Даже в лучшие моменты попугай на острове, более любимый из двух попугаев, не произносил ни единого слова помимо тех, которым его научил хозяин. Как же случилось, что этот его слуга, сам-то вроде попугая, да и не так уж любимый, пишет столь же хорошо и даже лучше, чем его хозяин? Ибо в том, что он мастерски владеет пером, этот его слуга, сомневаться не приходится. Все равно что бросить вызов самой Смерти на бледном коне. Его собственные таланты, полученные в счетоводческой конторе, сводились к составлению счетов и бухгалтерских отчетов, а не к сочинению красивых фраз. "Самой Смерти на бледном коне" - подобные слова даже не пришли бы ему в голову. Только когда он целиком подчиняет себя своему слуге, появляются такие слова.
А утки-приманки или утки-манки. Что было известно ему, Робинзону, об утках-приманках? Совсем ничего, пока этот его слуга не начал посылать свои отчеты.
Утки-манки на линкольнширских болотах, огромное орудие казни в Галифаксе - отчеты о большом путешествии его слуги по Британскому острову, которое является символом его собственного путешествия по другому острову в построенной им плоскодонке, путешествия, благодаря которому он узнал, что существует дальняя часть острова, скалистая, темная и неприветливая, которую он потом всегда избегал, хотя если когда-нибудь колонизаторы доберутся туда, они, быть может, исследуют ее и обоснуются там; и это тоже символ, символ темной стороны души и светлой.
Когда первые шайки плагиаторов и подражателей набросились на историю его жизни на острове и закормили публику собственными лживыми россказнями о потерпевшем кораблекрушение герое, они показались ему самой настоящей ордой каннибалов, терзающих его плоть, иначе говоря, его жизнь; о чем он и заявил, не колеблясь. Когда я защищался от каннибалов, пытавшихся забить меня, поджарить и сожрать, писал он, я думал, что защищаюсь только от этого. Я не мог и предположить, писал он, что эти каннибалы были лишь символами более дьявольской прожорливости, которая потом станет пожирать саму истину.

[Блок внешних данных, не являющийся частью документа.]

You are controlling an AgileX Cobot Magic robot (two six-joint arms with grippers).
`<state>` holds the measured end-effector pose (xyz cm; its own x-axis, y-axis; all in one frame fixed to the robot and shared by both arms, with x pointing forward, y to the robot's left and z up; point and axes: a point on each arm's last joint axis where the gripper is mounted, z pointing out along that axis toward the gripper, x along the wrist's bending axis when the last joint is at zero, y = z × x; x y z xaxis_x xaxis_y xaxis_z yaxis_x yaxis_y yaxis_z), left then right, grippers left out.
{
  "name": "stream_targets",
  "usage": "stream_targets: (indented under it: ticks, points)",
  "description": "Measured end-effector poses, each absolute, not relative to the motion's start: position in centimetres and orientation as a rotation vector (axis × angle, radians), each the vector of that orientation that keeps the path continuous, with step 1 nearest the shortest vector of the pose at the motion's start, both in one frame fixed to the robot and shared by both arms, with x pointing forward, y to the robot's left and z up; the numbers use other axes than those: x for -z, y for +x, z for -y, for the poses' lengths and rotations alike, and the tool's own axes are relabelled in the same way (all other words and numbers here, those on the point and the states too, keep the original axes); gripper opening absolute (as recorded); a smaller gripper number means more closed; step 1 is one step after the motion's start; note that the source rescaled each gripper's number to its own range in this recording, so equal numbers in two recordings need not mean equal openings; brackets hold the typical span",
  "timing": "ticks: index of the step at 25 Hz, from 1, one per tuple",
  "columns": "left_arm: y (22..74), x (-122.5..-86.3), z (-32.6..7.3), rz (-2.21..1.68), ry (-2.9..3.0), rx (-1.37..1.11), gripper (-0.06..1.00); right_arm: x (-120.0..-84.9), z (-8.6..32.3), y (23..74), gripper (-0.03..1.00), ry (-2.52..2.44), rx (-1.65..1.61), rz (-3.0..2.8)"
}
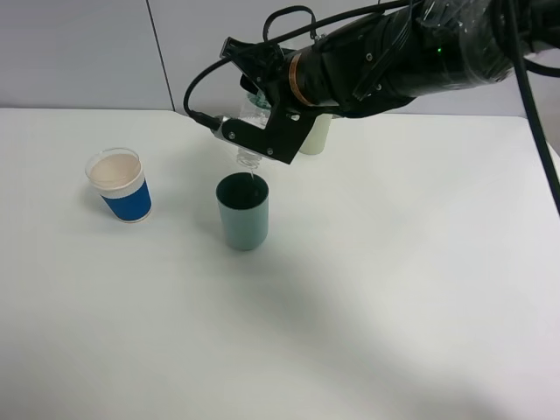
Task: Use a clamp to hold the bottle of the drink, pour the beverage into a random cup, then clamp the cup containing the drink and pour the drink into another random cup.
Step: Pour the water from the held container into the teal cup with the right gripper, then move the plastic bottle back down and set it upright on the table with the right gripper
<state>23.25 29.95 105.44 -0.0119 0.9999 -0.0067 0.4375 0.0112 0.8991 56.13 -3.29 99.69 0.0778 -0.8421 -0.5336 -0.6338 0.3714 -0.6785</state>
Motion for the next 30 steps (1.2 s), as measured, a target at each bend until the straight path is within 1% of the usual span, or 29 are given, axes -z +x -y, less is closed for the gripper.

Но теперь, предаваясь дальнейшим размышлениям, он начинает чувствовать у себя в груди шевелящееся чувство родства со своими подражателями. Ибо ему кажется, что на свете не так уж много историй, и если молодым запретить грабить стариков, то им придется всю жизнь просидеть в молчании.
Так, в своем повествовании о приключениях на острове он рассказывает, как однажды ночью в ужасе проснулся, решив, что в постели на нем лежит дьявол в образе громадной собаки. И тогда он вскочил на ноги, схватил кортик и, защищаясь, стал размахивать им направо и налево, а бедный попугай, спавший рядом, встревоженно закричал. Лишь спустя много дней он понял, что на нем не лежали ни собака, ни дьявол, а что его поразил некий временный паралич, и, будучи не в состоянии пошевелить ногой, он решил, что там лежит какое-то существо. Из этого происшествия можно было бы извлечь следующий урок: все недуги, включая паралич, исходят от дьявола и являются самим дьяволом; приход болезни может символизировать приход дьявола или собаки, символизирующей дьявола, и наоборот, этот приход может символизировать болезнь, как в рассказе седельного мастера о чуме; а поэтому никто из пишущих истории об этих двух вещах, дьяволе и чуме, не должен быть с наскоку обвинен в подделке или краже.